Start of Block

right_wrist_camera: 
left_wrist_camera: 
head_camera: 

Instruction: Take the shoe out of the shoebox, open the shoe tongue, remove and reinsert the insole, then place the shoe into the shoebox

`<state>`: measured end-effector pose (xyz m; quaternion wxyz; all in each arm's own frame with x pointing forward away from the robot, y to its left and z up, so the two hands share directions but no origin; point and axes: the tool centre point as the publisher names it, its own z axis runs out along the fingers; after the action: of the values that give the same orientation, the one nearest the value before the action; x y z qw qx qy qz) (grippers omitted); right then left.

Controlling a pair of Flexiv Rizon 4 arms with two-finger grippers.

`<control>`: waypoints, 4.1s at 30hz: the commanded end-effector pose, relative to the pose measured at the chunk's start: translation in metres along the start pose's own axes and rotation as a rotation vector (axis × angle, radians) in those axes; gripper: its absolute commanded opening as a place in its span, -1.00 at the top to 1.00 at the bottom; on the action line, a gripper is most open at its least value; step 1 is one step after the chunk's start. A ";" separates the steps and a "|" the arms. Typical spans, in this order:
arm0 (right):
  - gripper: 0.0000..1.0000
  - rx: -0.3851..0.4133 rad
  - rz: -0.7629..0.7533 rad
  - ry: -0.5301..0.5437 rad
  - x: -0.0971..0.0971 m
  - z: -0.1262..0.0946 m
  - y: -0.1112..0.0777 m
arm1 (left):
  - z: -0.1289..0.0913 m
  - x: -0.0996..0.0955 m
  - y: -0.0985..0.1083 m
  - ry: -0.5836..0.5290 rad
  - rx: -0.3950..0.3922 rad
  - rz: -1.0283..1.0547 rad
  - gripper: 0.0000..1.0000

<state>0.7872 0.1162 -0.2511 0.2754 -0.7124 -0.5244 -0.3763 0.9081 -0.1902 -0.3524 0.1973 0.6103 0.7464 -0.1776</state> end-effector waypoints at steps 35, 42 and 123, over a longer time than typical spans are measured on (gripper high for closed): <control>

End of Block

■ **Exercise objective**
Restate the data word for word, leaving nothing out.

■ **Response to the task**
right_wrist_camera: 
left_wrist_camera: 
head_camera: 

Instruction: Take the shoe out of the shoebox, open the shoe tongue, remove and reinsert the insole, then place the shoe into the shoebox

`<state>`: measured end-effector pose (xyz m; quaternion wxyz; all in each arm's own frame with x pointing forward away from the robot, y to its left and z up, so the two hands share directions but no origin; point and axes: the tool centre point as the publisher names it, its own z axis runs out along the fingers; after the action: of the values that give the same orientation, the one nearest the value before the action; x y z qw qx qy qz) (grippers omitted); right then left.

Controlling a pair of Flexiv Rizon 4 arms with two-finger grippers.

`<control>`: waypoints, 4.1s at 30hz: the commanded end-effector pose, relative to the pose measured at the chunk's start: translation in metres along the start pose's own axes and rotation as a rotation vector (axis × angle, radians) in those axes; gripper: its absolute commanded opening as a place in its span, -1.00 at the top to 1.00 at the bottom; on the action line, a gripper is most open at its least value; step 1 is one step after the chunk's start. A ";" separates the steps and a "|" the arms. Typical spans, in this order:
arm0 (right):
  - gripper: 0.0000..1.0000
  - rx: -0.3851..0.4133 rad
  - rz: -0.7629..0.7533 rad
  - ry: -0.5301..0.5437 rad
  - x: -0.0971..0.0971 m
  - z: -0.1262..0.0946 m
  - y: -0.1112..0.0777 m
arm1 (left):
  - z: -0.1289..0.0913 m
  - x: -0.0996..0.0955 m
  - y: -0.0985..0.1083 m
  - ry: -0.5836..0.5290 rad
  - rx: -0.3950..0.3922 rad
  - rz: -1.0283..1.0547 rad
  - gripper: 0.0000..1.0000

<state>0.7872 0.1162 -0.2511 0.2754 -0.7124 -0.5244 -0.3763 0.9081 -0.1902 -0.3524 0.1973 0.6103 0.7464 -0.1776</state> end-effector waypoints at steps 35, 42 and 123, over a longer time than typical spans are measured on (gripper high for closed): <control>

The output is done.